Would you return exactly the lines below from the line with "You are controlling" through the line with "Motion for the", both included, and nothing else, leaving out the pictures?
○ ○ ○ ○
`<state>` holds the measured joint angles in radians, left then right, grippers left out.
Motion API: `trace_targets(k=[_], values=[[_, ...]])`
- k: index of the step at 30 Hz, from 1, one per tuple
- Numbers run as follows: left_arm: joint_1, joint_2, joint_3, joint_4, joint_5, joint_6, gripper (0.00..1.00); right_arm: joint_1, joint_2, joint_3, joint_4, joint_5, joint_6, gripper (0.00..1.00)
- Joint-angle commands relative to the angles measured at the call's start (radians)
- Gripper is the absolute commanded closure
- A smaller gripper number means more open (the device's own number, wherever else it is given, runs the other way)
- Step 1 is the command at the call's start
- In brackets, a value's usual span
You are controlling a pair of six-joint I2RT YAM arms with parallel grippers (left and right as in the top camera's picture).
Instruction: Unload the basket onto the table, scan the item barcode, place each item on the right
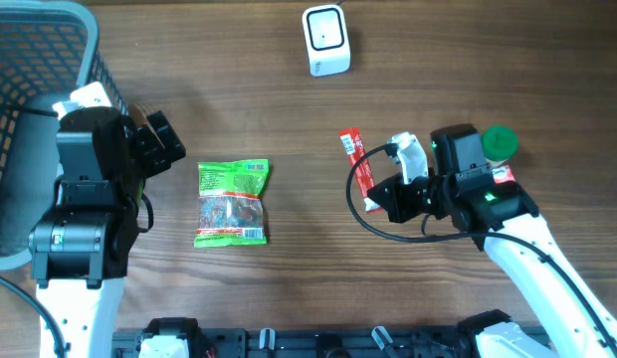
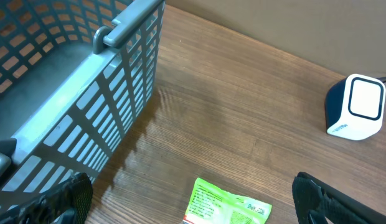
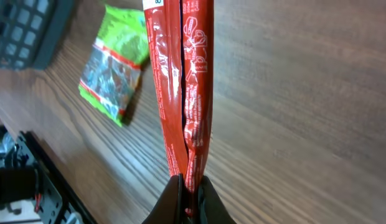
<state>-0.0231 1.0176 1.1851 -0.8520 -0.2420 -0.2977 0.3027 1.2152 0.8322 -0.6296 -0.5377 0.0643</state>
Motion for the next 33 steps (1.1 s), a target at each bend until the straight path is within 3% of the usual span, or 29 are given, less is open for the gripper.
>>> trace_targets(k=[1, 7, 10, 13, 18, 24, 33], values=[[0.004, 0.0, 0.014, 0.003, -0.006, 0.005, 0.0, 0.001, -0.006, 0.157, -0.044, 0.041, 0.016, 0.96], [0.004, 0.0, 0.014, 0.003, -0.006, 0.005, 0.0, 0.001, 0.107, 0.589, -0.33, 0.171, -0.03, 0.96], [0.004, 0.0, 0.014, 0.003, -0.006, 0.005, 0.0, 0.018, 0.263, 0.927, -0.505, 0.288, -0.072, 0.96], [0.004, 0.0, 0.014, 0.003, -0.006, 0.005, 0.0, 0.058, 0.388, 1.136, -0.586, 0.34, -0.122, 0.96], [0.004, 0.0, 0.014, 0.003, -0.006, 0.005, 0.0, 0.152, 0.517, 1.208, -0.535, 0.558, -0.166, 0.96], [0.004, 0.0, 0.014, 0.003, -0.006, 0.005, 0.0, 0.3, 0.727, 1.208, -0.435, 1.119, -0.298, 0.96], [0.004, 0.0, 0.014, 0.003, -0.006, 0.005, 0.0, 0.355, 1.019, 1.208, -0.202, 1.602, -0.496, 0.96]])
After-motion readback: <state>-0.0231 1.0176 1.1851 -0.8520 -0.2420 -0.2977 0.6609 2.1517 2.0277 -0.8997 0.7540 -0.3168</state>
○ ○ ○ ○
◆ **TASK OUTPUT**:
You are controlling a pair of six-joint I2RT YAM arms with parallel grippers (left and right as in the top camera's picture).
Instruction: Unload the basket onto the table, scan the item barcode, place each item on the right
<state>-0.0231 1.0176 1.1851 -0.8520 -0.2420 -0.2977 0.3027 1.2152 0.8322 -0.6296 -0.5377 0.0643</state>
Motion for the next 33 steps (1.1 s), a target at each bend until the straight path is within 3% of the usual span, or 29 are given, less is open for the gripper.

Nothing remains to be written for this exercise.